Nothing but an exact copy of the data should be given.

*** Opening Dataset content ***

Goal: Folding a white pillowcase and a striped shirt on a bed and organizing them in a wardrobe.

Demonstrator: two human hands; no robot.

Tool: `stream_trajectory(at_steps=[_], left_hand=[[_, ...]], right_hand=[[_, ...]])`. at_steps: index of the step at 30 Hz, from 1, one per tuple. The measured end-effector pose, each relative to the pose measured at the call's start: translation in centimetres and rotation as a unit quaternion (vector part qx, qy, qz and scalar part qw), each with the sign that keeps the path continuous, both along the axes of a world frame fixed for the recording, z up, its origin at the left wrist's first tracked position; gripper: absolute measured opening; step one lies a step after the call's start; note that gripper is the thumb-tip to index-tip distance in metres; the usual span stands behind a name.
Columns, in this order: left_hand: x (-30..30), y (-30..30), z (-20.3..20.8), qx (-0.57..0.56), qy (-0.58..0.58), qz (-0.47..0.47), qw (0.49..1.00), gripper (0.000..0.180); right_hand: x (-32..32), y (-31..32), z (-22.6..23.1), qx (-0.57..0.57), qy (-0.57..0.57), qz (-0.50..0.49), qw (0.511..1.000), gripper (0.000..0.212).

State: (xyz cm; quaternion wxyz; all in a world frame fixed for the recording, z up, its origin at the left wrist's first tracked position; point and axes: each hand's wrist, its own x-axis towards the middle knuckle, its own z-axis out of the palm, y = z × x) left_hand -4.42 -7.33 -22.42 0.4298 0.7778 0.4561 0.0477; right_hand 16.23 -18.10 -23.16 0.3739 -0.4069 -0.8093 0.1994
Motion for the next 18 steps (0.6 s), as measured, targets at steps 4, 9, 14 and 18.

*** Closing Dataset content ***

● Result of this task
Goal: Folding a white pillowcase and a striped shirt on a bed and organizing them in a wardrobe.

Demonstrator: two human hands; no robot.

Tool: `stream_trajectory(at_steps=[_], left_hand=[[_, ...]], right_hand=[[_, ...]])`. at_steps: index of the step at 30 Hz, from 1, one per tuple. The measured end-effector pose, each relative to the pose measured at the call's start: translation in centimetres and rotation as a unit quaternion (vector part qx, qy, qz and scalar part qw), each with the sign that keeps the path continuous, both along the axes of a world frame fixed for the recording, z up, its origin at the left wrist's first tracked position; gripper: absolute measured opening; step one lies a step after the call's start; note that gripper is the thumb-tip to index-tip distance in metres; the usual span stands behind a name.
Columns, in this order: left_hand: x (-30..30), y (-30..30), z (-20.3..20.8), qx (-0.57..0.56), qy (-0.58..0.58), qz (-0.47..0.47), qw (0.49..1.00), gripper (0.000..0.180); right_hand: x (-32..32), y (-31..32), z (-22.6..23.1), qx (-0.57..0.57), qy (-0.57..0.57), qz (-0.50..0.49), qw (0.511..1.000), gripper (0.000..0.212).

State: (xyz cm; quaternion wxyz; all in a world frame fixed for the recording, z up, its origin at the left wrist's first tracked position; point and axes: each hand's wrist, its own x-axis towards the middle knuckle, its own z-axis out of the palm, y = z × x) left_hand -4.42 -7.33 -22.42 0.4298 0.7778 0.4561 0.0477; right_hand 16.23 -18.10 -23.16 0.3739 -0.4069 -0.8093 0.1994
Motion for the next 18 steps (0.6 s), as measured, targets at steps 4, 9, 14 and 18.

What precedes this is the full answer.